On Packagist:
WikibaseEntityStore is a small library that provides an unified interface to interact with Wikibase entities.
It currently has two backends:
- An API based backend, slow but very easy to deploy
- A MongoDB based backend, faster but requires to maintain a local copy of Wikibase content
Use one of the below methods:
1 - Use composer to install the library and all its dependencies using the master branch:
composer require "ppp/wikibase-entity-store":dev-master"
2 - Create a composer.json file that just defines a dependency on version 1.0 of this package, and run 'composer install' in the directory:
{
"require": {
"ppp/wikibase-entity-store": "~1.0"
}
}
The entity storage system is based on the abstract class EntityStore that provides different services to manipulate entities.
These services are:
$storeBuilder = new EntityStoreFromConfigurationBuilder();
$store = $storeBuilder->buildEntityStore( 'MY_CONFIG_FILE.json' ); //See backend section for examples of configuration file
//Retrieves the item Q1
try {
$item = $store->getItemLookup()->getItemForId( new ItemId( 'Q1' ) );
} catch( ItemNotFoundException $e ) {
//Item not found
}
//Retrieves the property P1
try {
$item = $store->getPropertyLookup()->getPropertyForId( new PropertyId( 'P1' ) );
} catch( PropertyNotFoundException $e ) {
//Property not found
}
//Retrieves the item Q1 as EntityDocument
try {
$item = $store->getEntityLookup()->getEntityDocumentForId( new ItemId( 'Q1' ) );
} catch( EntityNotFoundException $e ) {
//Property not found
}
//Retrieves the item Q1 and the property P1 as EntityDocuments
$entities = $store->getEntityLookup()->getEntityDocumentsForIds( array( new ItemId( 'Q1' ), new PropertyId( 'P1' ) ) );
//Retrieves the ids of the items that have as label or alias the term "Nyan Cat" in English (with a case insensitive compare)
$itemIds = $store->getItemIdForTermLookup()->getItemIdsForTerm( new Term( 'en', 'Nyan Cat' ) );
//Retrieves the ids of the properties that have as label or alias the term "foo" in French (with a case insensitive compare)
$propertyIds = $store->getPropertyIdForTermLookup()->getPropertyIdsForTerm( new Term( 'fr', 'Foo' ) );
//Do a query on items using the Ask query language: retrieves the first 10 items with P1: Q1
$itemIds = $store->getItemIdForQueryLookup()->getItemIdsForQuery(
new Query(
new SomeProperty(
new EntityIdValue( new PropertyId( 'P1' ) ),
new ValueDescription( new EntityIdValue( new ItemId( 'Q1' ) ) )
),
array(),
new QueryOptions( 10, 0 )
)
);
The API backend is the most easy to use one.

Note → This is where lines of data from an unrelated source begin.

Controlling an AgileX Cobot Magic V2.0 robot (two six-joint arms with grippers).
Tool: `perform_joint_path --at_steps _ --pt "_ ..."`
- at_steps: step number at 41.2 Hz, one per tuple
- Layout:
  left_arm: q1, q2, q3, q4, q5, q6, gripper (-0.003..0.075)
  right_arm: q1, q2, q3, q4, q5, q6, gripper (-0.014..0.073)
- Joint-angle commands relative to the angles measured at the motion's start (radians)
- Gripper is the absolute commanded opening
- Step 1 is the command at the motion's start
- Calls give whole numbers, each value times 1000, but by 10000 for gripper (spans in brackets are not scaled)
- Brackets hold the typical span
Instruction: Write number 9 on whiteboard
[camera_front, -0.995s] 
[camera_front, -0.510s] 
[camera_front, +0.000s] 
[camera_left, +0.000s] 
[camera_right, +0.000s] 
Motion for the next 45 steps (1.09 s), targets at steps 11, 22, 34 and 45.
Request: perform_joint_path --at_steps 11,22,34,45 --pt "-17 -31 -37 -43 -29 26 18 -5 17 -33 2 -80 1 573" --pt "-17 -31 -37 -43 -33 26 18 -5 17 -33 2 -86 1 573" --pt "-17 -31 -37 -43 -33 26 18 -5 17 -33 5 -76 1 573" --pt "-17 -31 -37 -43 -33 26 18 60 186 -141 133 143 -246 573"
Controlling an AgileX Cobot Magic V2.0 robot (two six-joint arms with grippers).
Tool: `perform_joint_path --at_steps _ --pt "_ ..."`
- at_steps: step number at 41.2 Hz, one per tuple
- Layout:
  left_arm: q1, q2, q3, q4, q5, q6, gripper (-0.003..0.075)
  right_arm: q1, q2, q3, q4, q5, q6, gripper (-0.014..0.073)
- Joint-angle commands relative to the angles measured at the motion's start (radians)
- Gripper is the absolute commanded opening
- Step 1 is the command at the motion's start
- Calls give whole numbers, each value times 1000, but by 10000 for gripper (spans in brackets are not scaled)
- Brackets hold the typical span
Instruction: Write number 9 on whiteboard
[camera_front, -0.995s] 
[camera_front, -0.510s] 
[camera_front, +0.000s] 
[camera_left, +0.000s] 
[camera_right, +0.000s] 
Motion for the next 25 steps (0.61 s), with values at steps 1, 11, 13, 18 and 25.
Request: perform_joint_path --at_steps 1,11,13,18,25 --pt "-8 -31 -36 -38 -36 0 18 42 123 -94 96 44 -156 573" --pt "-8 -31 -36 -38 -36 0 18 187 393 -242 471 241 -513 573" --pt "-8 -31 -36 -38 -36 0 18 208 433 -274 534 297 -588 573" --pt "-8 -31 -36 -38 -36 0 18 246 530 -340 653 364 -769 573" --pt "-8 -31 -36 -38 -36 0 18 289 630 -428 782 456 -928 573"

It uses the API of a Wikibase instance and WikidataQuery if you use this EntityStore as a backend for Wikidata data and you want query support.
The configuration file looks like:
{
"backend": "api",
"api": {
"url": "http://www.wikidata.org/w/api.php",
"wikidataquery-url": "http://wdq.wmflabs.org/api"
}
}
Replace http://www.wikidata.org/w/api.php
with the URL of your WediaWiki API if you want to use your store with an other Wikibase instance than Wikidata.
The parameter wikidataquery-url
is optional and may be unset if you don't want query support using Wikidata content.
Without configuration file:
$store = new \Wikibase\EntityStore\Api\ApiEntityStore(
new \Mediawiki\Api\MediawikiApi( 'http://www.wikidata.org/w/api.php' ),
new \WikidataQueryApi\WikidataQueryApi( 'http://wdq.wmflabs.org/api' )
);
The MongoDB backend uses a MongoDB database. Requires doctrine/mongodb.
The configuration file looks like:
{
"backend": "mongodb",
"mongodb": {
"server": SERVER,
"database": DATABASE
}
}
server
should be a MongoDB server connection string and database
the name of the database to use.
Without configuration file:
//Connect to MongoDB
$connection = new \Doctrine\MongoDB\Connection( MY_CONNECTION_STRING );
if( !$connection->connect() ) {
throw new RuntimeException( 'Fail to connect to the database' );
}
//Gets the database where entities are stored
$database = $connection
->selectDatabase( 'wikibase' );
$store = new \Wikibase\EntityStore\MongoDB\MongDBEntityStore( $database );
You can fill the MongoDB database from Wikidata JSON dumps using this script:
php entitystore import-json-dump MY_JSON_DUMP MY_CONFIGURATION_FILE
Or from incremental XML dumps using this script:
php entitystore import-incremental-xml-dump MY_XML_DUMP MY_CONFIGURATION_FILE
Backend based on an array of EntityDocuments. Useful for tests.
$store = new \Wikibase\EntityStore\InMemory\InMemoryEntityStore( array(
new Item( new ItemId( 'Q42' ) )
) );
The different backends support a shared set of options. These options are:
- string[]
languages
: Allows to filter the set of internationalized values. Default value:null
(a.k.a. all languages). - bool
languagefallback
: Apply language fallback system to languages defined using languages option. Default value:false
.
They can be injected in the configuration:
{
"options": {
"languages": ["en", "fr"],
"languagefallback": true
}
}
They can be also passed as last parameter of EntityStore
constructors:
$options = new \Wikibase\EntityStore\EntityStoreOptions( array(
EntityStore::OPTION_LANGUAGES => array( 'en', 'fr' ),
EntityStore::OPTION_LANGUAGE_FALLBACK => true
) );
$store = new \Wikibase\EntityStore\Api\ApiEntityStore(
new \Mediawiki\Api\MediawikiApi( 'http://www.wikidata.org/w/api.php' ),
null,
$options
);
It is possible, in order to get far better performances, to add a cache layer on top of EntityStore:
Adds to the configuration file a cache
section.
Example with a two layers cache. The first one is a PHP array and the second one a Memcached instance on localhost:11211
.
{
"cache": {
"array": true,
"memcached": {
"host": "localhost",
"port": 11211
}
}
}
Without configuration file:
$store = MY_ENTITY_STORE;
$cache = new \Doctrine\Common\Cache\ArrayCache(); //A very simple cache
$cacheLifeTime = 100000; //Life time of cache in seconds
$cachedStore = new \Wikibase\EntityStore\Cache\CachedEntityStore( $store, $cache, $cacheLifeTime );
- Adds support of WikibaseDataModel 5.0 and 6.0 and Number 0.7
- Update to WikibaseDataModel 4.0, WikibaseDataModelServices 3.2 and MediaWikiApiBase 2.0
- Change encoding of label indexes in MongoDB
Initial release with these features:
- Retrieve entities from ids or terms
- Import Wikidata JSON full dumps and incremental XML dumps
- Beginning of support of simple queries
- API and MongoDB backends
- Basic cache system